Data records
- - -

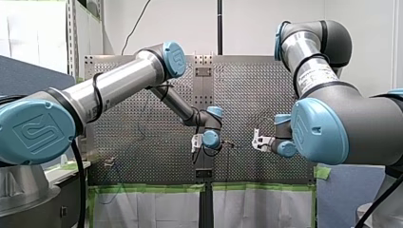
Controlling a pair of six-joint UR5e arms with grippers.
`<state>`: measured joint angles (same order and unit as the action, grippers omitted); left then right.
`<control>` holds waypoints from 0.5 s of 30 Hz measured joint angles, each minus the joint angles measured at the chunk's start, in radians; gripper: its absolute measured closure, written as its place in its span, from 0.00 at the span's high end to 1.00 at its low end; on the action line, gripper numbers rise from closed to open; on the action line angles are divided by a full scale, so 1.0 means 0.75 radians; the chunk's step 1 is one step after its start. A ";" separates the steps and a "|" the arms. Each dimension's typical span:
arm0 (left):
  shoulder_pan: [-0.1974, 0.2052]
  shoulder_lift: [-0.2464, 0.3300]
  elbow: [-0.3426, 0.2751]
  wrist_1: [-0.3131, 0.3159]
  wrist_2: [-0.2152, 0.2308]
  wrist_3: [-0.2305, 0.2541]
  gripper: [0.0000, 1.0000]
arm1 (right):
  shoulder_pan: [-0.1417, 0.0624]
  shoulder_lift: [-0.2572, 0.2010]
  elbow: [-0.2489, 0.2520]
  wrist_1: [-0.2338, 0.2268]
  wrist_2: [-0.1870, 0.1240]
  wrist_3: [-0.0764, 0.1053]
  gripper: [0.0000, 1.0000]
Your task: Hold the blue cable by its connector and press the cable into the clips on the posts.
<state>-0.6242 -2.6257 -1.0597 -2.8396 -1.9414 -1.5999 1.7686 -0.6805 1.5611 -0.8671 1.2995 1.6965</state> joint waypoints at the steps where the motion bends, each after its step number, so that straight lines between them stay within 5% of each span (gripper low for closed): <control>1: -0.001 0.000 0.000 -0.010 0.009 -0.009 1.00 | -0.001 0.000 0.000 0.002 0.000 -0.001 0.00; 9: -0.002 0.008 -0.001 -0.096 0.086 -0.039 1.00 | -0.006 0.000 0.000 0.031 0.000 -0.015 0.00; 15: -0.014 0.009 -0.001 -0.146 0.083 -0.039 1.00 | -0.007 0.000 0.000 0.061 0.000 -0.029 0.00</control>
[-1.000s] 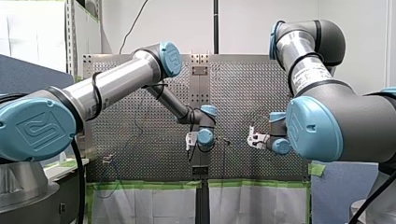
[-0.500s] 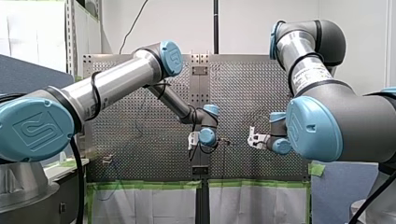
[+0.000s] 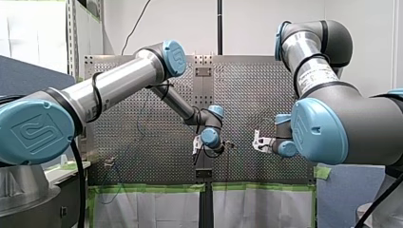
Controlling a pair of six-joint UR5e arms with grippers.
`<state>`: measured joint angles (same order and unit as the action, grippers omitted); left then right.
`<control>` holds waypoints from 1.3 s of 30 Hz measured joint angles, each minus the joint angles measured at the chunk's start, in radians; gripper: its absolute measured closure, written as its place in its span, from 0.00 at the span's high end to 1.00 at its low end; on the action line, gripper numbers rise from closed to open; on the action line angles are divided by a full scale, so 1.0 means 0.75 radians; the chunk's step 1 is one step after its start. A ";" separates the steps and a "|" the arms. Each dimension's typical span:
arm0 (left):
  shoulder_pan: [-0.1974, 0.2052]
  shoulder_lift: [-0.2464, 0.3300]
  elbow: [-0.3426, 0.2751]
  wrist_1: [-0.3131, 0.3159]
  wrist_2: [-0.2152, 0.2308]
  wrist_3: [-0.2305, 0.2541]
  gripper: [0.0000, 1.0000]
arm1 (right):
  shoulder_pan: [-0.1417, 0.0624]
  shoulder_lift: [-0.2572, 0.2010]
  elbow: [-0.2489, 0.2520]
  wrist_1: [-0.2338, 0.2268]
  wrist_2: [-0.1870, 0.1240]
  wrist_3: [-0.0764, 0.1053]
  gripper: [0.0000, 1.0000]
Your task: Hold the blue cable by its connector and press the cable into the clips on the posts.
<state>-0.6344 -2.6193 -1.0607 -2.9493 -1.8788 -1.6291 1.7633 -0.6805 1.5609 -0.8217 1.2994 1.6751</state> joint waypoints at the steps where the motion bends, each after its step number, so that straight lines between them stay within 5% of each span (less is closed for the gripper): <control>1: -0.003 0.000 0.000 -0.003 -0.005 0.000 1.00 | -0.001 0.000 0.000 0.004 0.000 -0.001 0.00; 9: -0.026 0.021 -0.027 0.014 -0.052 -0.003 1.00 | -0.017 0.000 0.000 0.021 0.000 -0.006 0.00; 22: -0.051 0.150 -0.201 0.156 -0.011 -0.005 1.00 | -0.032 0.000 0.000 0.047 0.003 -0.019 0.00; 39: -0.127 0.158 -0.367 0.243 -0.027 -0.005 1.00 | -0.044 0.000 0.000 0.060 0.008 -0.020 0.00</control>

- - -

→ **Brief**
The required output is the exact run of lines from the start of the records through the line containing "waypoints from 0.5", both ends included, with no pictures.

→ **Written answer**
Controlling a pair of six-joint UR5e arms with grippers.
`<state>`: measured joint angles (same order and unit as the action, grippers omitted); left then right.
`<control>` holds waypoints from 0.5 s of 30 Hz measured joint angles, each minus the joint angles measured at the chunk's start, in radians; gripper: its absolute measured closure, written as its place in its span, from 0.00 at the span's high end to 1.00 at its low end; on the action line, gripper numbers rise from closed to open; on the action line angles are divided by a full scale, so 1.0 means 0.75 radians; the chunk's step 1 is one step after its start. A ";" separates the steps and a "|" the arms. Each dimension's typical span:

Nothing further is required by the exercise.